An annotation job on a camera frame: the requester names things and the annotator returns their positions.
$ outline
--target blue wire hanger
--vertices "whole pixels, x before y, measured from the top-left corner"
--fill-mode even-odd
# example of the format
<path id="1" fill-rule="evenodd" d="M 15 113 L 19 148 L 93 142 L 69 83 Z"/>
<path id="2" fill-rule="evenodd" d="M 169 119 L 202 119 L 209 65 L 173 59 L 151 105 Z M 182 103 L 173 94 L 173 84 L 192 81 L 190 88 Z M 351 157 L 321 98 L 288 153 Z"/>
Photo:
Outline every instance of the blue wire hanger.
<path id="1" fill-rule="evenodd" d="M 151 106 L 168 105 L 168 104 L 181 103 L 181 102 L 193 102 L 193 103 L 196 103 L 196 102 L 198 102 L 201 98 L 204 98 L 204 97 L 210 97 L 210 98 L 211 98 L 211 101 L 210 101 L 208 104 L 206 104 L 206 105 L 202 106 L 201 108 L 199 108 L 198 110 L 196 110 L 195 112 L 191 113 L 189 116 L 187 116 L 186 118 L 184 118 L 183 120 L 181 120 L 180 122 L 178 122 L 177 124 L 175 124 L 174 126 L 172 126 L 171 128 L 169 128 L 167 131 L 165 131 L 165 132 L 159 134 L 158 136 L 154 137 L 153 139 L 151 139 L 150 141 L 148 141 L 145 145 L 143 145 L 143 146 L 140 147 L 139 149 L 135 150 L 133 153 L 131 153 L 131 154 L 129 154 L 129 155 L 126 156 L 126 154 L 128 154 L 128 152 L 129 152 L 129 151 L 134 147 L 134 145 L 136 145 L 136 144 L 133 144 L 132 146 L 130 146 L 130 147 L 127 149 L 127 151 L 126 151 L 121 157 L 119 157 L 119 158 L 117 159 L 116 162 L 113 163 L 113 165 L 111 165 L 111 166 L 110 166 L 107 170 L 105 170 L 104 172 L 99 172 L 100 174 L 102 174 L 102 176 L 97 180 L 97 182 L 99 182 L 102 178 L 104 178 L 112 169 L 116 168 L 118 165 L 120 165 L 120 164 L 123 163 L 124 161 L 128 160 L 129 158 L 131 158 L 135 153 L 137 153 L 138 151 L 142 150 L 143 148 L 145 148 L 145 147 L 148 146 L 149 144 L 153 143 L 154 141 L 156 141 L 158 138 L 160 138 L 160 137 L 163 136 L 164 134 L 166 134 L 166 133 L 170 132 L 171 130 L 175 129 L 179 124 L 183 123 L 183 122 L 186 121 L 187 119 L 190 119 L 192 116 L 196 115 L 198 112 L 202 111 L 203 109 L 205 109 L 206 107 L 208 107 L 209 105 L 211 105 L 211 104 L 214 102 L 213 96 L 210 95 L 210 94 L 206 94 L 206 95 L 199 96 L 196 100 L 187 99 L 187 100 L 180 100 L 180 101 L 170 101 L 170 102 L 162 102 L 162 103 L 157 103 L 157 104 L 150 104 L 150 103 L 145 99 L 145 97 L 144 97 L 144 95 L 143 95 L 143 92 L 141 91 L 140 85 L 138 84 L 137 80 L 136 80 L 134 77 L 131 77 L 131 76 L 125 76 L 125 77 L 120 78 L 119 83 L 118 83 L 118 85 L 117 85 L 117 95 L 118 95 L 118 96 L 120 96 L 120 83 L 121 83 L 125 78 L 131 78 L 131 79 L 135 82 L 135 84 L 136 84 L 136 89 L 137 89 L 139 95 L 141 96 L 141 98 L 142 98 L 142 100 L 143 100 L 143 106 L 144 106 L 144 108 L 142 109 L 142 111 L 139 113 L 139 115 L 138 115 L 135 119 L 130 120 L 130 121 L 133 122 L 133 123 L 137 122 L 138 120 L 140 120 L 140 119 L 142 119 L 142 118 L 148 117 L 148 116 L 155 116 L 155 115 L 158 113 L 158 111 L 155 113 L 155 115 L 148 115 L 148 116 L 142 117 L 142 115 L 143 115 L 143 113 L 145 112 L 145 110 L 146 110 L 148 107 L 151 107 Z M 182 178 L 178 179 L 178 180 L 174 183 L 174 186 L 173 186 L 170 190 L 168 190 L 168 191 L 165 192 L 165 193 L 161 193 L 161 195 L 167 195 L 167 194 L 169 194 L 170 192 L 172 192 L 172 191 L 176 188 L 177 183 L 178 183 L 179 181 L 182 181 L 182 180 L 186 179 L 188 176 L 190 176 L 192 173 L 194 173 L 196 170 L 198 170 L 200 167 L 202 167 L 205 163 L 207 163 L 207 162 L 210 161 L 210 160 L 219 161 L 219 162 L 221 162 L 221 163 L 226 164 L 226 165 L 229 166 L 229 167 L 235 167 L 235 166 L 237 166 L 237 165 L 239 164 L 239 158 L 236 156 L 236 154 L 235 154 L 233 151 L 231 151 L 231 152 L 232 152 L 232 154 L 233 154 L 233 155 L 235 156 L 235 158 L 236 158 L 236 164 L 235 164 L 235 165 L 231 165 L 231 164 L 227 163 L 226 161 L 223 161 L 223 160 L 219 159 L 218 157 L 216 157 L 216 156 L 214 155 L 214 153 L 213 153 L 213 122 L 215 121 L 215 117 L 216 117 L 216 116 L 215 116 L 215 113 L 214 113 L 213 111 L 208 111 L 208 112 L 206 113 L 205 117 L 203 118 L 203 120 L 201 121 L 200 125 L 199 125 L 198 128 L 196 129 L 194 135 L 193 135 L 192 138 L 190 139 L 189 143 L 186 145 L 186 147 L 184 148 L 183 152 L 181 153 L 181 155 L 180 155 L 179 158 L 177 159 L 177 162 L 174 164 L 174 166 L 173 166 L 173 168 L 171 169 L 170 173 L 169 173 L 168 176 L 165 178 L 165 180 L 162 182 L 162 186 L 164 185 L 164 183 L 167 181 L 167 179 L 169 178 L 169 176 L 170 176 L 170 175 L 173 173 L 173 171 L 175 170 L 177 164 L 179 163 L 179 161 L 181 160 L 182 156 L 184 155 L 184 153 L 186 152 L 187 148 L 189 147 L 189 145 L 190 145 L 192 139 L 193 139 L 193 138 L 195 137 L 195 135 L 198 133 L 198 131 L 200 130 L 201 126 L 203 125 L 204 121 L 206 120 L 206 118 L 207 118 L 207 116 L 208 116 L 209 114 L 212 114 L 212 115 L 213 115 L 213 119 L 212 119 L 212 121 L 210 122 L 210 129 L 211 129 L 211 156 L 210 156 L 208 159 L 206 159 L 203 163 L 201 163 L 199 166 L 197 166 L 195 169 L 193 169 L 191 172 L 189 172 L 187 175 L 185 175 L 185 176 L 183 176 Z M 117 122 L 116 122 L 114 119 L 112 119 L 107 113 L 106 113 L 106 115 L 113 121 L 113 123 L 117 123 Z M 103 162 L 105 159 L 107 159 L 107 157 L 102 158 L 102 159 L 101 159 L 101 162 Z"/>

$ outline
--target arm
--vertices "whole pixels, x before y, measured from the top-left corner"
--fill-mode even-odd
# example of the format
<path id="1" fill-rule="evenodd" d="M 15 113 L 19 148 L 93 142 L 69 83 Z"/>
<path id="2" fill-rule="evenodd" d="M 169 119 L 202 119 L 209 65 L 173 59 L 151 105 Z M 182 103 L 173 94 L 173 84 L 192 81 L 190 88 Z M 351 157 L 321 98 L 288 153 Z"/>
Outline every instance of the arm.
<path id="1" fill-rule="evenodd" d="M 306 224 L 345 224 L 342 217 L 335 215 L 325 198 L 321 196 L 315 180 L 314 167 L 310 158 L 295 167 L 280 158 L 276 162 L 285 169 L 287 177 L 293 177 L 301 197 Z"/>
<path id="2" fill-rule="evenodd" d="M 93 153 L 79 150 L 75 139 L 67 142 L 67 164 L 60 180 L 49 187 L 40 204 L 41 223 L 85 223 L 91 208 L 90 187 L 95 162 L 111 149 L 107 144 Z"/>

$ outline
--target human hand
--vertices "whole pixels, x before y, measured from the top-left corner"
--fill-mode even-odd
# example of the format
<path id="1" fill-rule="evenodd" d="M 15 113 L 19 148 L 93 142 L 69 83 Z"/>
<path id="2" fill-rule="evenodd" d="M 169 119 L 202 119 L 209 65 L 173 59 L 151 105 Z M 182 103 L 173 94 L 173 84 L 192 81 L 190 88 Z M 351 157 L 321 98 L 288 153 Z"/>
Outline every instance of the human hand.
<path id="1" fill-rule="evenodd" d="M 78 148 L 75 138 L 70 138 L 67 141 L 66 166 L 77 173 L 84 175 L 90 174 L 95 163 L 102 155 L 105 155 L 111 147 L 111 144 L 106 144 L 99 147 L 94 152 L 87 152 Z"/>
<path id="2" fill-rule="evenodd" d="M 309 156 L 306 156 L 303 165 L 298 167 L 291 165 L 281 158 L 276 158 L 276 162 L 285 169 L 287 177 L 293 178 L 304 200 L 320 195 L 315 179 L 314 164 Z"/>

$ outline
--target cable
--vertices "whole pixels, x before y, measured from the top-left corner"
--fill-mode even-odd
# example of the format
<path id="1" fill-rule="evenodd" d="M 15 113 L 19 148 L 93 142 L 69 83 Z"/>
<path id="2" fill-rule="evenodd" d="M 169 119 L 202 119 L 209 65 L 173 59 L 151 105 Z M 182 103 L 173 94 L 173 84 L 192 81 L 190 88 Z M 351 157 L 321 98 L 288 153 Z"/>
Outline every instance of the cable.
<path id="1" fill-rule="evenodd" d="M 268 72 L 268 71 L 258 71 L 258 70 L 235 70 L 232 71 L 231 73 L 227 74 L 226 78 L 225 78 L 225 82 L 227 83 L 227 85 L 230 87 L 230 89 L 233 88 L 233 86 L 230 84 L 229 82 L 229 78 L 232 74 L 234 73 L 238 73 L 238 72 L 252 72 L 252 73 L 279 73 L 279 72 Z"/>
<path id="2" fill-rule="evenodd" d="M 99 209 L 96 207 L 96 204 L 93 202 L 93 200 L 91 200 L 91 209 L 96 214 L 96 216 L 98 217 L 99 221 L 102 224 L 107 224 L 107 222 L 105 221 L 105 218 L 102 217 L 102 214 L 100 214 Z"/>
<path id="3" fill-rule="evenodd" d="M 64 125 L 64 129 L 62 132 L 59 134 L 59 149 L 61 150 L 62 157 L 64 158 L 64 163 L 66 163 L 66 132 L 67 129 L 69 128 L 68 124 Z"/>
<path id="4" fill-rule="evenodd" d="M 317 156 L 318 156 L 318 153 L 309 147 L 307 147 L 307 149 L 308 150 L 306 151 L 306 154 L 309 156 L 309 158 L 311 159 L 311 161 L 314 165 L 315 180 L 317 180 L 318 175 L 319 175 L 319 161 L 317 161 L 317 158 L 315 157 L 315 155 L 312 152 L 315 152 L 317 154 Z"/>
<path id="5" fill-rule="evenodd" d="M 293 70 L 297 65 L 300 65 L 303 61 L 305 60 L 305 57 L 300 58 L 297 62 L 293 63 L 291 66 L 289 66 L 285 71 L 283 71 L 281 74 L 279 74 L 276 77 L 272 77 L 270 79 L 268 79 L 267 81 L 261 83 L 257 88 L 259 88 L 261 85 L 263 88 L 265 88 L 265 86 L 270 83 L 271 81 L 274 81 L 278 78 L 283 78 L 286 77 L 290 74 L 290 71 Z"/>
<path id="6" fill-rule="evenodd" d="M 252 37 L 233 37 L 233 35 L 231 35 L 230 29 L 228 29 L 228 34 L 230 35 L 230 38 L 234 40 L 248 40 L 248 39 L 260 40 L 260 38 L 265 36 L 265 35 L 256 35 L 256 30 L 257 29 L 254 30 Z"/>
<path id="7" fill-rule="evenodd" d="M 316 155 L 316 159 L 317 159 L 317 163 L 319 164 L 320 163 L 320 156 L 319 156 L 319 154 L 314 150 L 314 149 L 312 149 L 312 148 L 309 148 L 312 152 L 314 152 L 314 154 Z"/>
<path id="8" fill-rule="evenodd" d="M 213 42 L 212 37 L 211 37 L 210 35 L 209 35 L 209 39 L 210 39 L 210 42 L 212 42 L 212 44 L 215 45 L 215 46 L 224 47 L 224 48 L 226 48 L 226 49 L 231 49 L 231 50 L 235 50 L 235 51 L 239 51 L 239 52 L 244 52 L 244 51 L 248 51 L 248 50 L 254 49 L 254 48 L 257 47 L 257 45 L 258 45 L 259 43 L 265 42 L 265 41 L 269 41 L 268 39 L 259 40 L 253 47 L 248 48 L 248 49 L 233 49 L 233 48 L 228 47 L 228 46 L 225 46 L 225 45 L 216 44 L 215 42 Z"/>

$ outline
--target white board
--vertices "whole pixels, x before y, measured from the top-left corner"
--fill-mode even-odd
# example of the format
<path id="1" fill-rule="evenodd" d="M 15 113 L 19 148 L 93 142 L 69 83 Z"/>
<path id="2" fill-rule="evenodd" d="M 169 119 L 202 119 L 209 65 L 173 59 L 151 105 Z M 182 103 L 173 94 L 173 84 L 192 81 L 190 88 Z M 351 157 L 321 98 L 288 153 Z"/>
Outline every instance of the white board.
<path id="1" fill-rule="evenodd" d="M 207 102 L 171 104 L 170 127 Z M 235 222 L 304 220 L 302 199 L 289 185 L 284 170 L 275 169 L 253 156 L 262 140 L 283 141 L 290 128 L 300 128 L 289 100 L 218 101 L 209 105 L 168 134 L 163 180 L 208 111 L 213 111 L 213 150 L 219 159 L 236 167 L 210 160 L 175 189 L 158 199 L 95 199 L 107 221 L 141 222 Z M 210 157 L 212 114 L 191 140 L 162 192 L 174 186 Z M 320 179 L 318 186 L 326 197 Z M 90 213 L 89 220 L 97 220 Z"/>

Exercise prompt: For the entries above, say how many lines contain the word "target", giving the number alone.

Result of the exercise: 5